High-Performance IT - Technical Resource Management

The Best practice IT Standard is:

The best practice standard is a resource management approach that uses minimal technical and applications resources. This means that available resources require skillsets and knowledge to be able to service production support and project needs at the same time.

 Projects and production support are equally important. One keeps the production environment running, the other fosters business growth. Preferably, they should not be traded off against each other.

Problem

1.     Projects to meet their deadlines require dedicated resourcing with specific skillsets and knowledge.

2.     Production support to resolve production issues requires dedicated resources with specific skillsets and knowledge.

3.     Required skillsets and knowledge are usually in short supply.

4.     A resource conflict occurs when production support and projects need the same resource at the same time. Production support takes precedence which causes project schedule slippage.

5.     The question is how to resolve this resource conflict.

Options

1.     Have technical and applications resource pools large enough to support both activities at the same time. (This is costly, wasteful and project needs are variable).

2.     Backfill production support or project needs with contractors. (This is risky, Inefficient, and costly).

3.     Schedule resources part-time on projects hoping to satisfy both activities need. (Does not solve the resource conflict issue and production support still wins).

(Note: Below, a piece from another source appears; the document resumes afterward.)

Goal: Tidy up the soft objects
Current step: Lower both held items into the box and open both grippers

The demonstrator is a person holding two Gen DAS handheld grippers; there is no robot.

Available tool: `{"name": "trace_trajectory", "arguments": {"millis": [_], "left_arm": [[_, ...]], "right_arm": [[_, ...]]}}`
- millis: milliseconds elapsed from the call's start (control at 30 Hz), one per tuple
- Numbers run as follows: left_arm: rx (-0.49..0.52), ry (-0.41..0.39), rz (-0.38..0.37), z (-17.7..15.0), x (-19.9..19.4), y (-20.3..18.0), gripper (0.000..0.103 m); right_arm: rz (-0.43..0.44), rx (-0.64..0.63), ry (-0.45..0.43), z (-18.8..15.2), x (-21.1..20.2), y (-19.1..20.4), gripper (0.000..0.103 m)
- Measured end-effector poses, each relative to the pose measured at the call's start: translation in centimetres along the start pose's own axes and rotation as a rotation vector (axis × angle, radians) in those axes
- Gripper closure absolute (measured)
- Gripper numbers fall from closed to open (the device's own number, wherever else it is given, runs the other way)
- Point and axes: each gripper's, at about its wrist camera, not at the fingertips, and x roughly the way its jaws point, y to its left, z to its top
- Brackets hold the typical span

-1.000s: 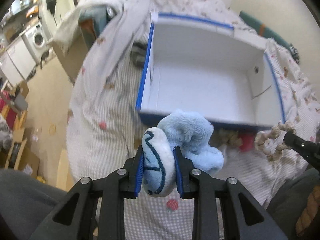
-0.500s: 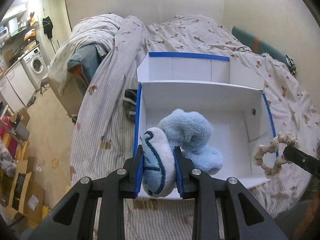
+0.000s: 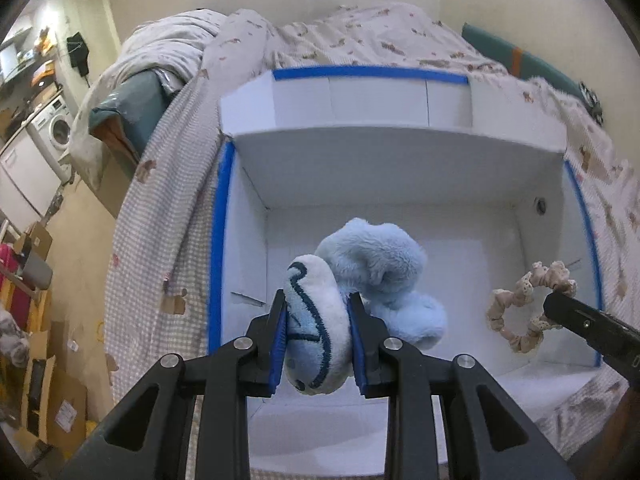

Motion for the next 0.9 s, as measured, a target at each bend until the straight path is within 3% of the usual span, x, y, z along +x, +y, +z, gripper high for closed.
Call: {"name": "trace_trajectory", "arguments": {"millis": [67,200,433,800,900], "left_arm": [[0.024,0.005,0.032,-0.4,1.1,-0.6,0.079],[0.009,0.026,-0.03,-0.9,2.4,-1.0,0.078],[0.043,0.03,-0.024,-1.3,2.9,-1.8,0.078],[0.04,0.039,-0.006,-1.3,3.2,-1.4,0.077],[0.041,0.03,-0.01,-1.2,2.9,-1.3,0.072]], "right_arm": [[-0.011,0.01,0.021,-0.3,0.9,-0.5,0.092],[-0.057,-0.028,0.043,-0.7,2.4,-0.5,0.092],[-0.082,-0.052,0.097,-1.5,4.7,-0.5,0.092],[-0.1,-0.068,0.095,-1.3,5.3,-0.2,0.092],[-0.107,-0.063,0.098,-1.4,5.4,-0.2,0.091]]}}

4.     Do forward resource planning and bring in and train contractors to work on projects. (Can work for Infrastructure projects but with Applications Development projects, they usually require specific systems and applications skills and knowledge that contractors may not have).

Best Practice Options

1.     Review the Projects Master Plan for the next 12 months and employ and train entry level or resources to supplement the more knowledgeable production support staff.

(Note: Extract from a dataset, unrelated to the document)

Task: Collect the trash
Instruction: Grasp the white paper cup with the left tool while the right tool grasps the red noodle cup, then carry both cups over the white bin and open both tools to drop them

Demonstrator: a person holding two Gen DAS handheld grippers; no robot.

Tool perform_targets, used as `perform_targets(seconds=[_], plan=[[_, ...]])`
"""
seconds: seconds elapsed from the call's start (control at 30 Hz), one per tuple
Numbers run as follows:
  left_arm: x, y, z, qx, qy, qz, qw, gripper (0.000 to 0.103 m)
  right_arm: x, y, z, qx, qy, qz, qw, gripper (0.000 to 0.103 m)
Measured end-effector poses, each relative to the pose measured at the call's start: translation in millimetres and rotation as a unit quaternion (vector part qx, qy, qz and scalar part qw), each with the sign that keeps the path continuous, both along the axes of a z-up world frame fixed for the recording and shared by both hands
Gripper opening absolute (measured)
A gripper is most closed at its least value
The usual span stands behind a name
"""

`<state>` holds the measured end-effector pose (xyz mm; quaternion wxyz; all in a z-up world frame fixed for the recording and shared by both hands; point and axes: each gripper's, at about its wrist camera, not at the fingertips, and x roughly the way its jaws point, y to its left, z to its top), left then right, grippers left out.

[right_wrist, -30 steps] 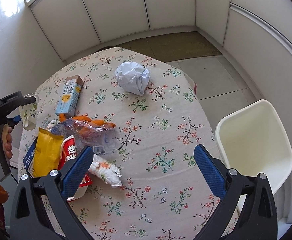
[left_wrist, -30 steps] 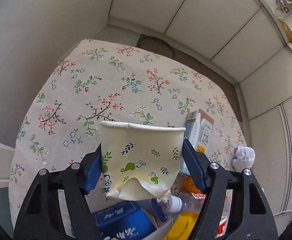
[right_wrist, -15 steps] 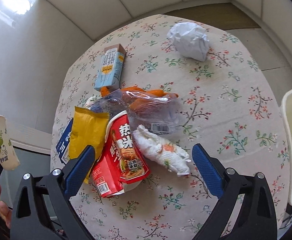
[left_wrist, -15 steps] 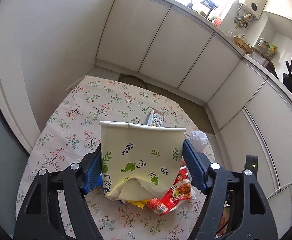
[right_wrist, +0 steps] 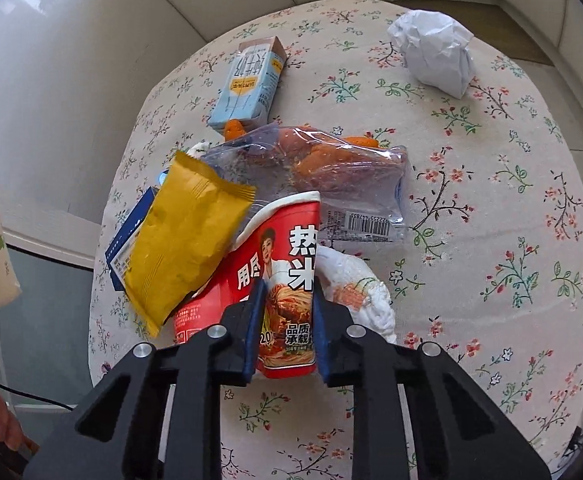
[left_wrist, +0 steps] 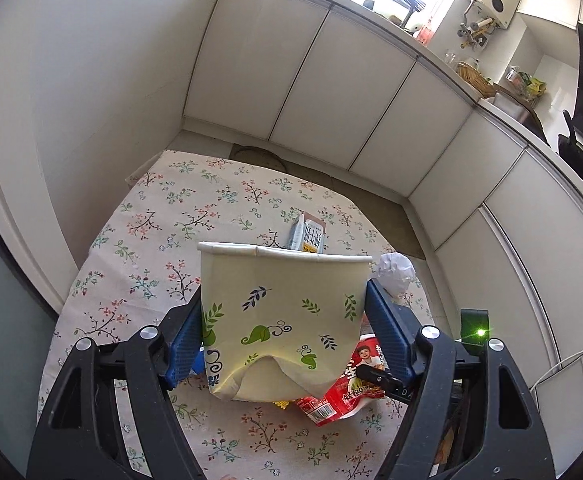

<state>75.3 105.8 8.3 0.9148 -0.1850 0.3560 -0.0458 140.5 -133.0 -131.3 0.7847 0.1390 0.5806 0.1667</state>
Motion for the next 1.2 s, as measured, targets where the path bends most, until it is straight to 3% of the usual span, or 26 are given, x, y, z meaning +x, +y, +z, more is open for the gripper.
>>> perform_targets(seconds=[0.17,0.4,0.73,0.97,1.2], plan=[[1,1,-2,-0.008,0.003,0.007,0.9999,0.072,-11,0,17,-0.002,-0.023,0.007,1.000,0.021],[4,-6,-2,-0.014,0.002,0.005,0.9999,0.072,-27,-24,54,-0.015,-0.087,-0.021,0.996,0.021],[12,-48,-2,-0.020,-0.003,-0.021,0.9996,0.072,-55,-114,99,-0.064,-0.173,-0.130,0.974,0.021],[19,-95,-9,-0.013,-0.001,-0.057,0.9983,0.072,-75,-195,102,-0.119,-0.174,-0.221,0.952,0.021],[23,-149,-21,-0.006,0.006,-0.098,0.9951,0.072,-83,-258,68,-0.204,-0.115,-0.282,0.930,0.021]])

2.     Train entry level staff on as many production support activities as possible. (Critical systems, Recurring problems).

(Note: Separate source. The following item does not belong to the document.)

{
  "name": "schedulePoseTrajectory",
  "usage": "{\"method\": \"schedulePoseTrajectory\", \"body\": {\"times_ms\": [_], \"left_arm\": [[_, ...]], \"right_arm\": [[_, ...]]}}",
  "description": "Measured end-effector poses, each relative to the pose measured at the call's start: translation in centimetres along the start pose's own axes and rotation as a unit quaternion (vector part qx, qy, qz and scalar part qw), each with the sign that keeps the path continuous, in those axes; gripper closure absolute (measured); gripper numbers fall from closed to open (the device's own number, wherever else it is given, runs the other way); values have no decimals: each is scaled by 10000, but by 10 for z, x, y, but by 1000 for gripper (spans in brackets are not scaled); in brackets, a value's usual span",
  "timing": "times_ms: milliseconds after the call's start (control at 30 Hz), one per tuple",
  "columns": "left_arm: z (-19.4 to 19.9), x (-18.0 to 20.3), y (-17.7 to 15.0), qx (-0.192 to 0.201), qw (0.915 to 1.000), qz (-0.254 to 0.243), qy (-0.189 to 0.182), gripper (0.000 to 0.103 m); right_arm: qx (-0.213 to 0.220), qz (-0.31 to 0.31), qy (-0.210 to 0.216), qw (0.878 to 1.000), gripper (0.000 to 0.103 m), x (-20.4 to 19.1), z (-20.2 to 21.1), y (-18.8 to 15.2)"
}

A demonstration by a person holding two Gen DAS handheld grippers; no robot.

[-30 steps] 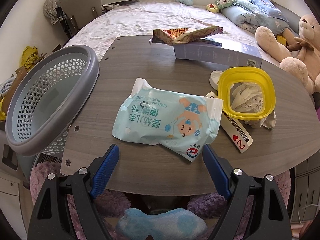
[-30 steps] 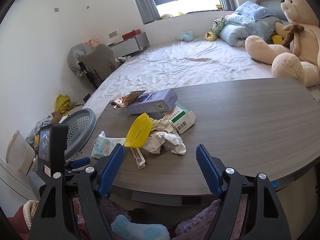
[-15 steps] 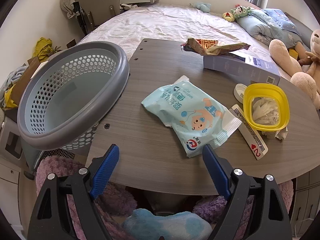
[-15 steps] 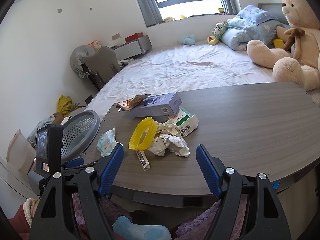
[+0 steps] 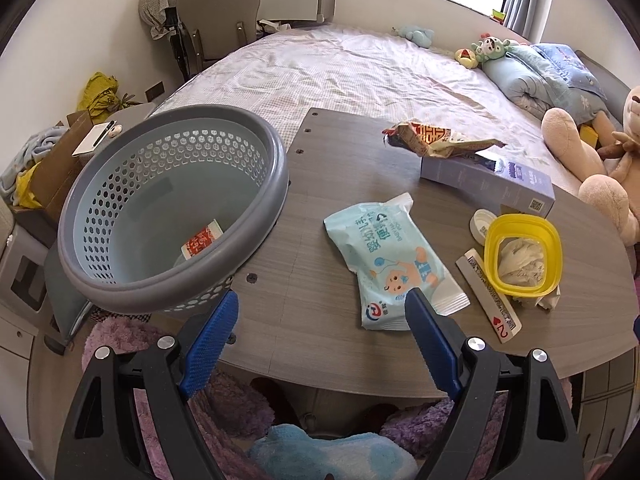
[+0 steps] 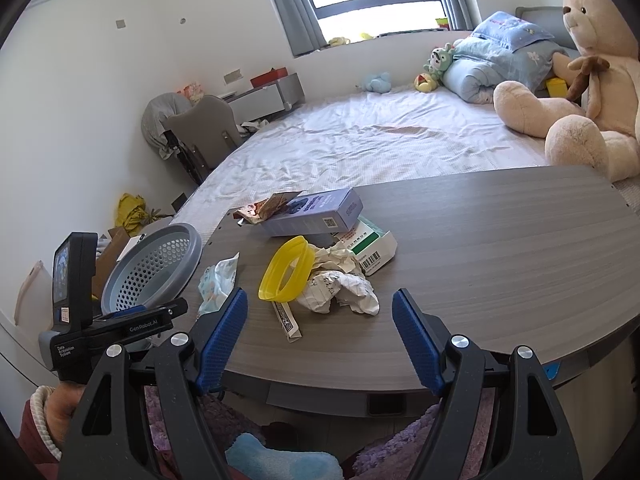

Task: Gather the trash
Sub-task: 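Move both tools back over the table toward the wipes packet and yellow lid, then grasp the blue wipes packet with the left tool while the right tool grasps the yellow lid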

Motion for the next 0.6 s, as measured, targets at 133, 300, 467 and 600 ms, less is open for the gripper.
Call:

3.     Reduce, remove, automate as many as possible, manual production support activities including the use of scripts.

4.     Resolve all production support recurring problems.

5.     Introduce a Rule of ‘fix a problem once’.

6.     Train more production support staff on supported systems and applications.

Performance Assessment

1.     How are resource conflicts resolved?

2.     Are skilled resources dedicated to projects?

3.     If you have a staffing shortfall what is its nature and where is it?

4.     How many contractors do you currently have?

5.     What is the longest period a contractor has been on board?

6.     In which areas are you using contractors?

7.     Are contractors asked to document their work thoroughly and is this enforced?

Sample Task list

1.     Bring in more entry level staff.

2.     Backfill and reduce reliance on contractors.

3.     Review staffing needs by team.

4.     Have contractors document their work and enforce it.

5.     Have contractors’ mentor and train staff and enforce it.

6.     Determine further works required and scope out.

7.     Breakdown the scope of works to task level, ready for loading into the change management project schedule.

Projects and Technical Resource

1.     Avoid multitasking; it’s how to avoid it. All projects have to be fully staffed or they can’t launch.

2.     What’s a fully staffed project? One that never waits for a team member to become available. Limit the number of concurrent projects to the number that can be fully staffed, and team members won’t have to multitask.

3.     The outcome: Not only will each project complete faster, but the whole project portfolio will complete faster.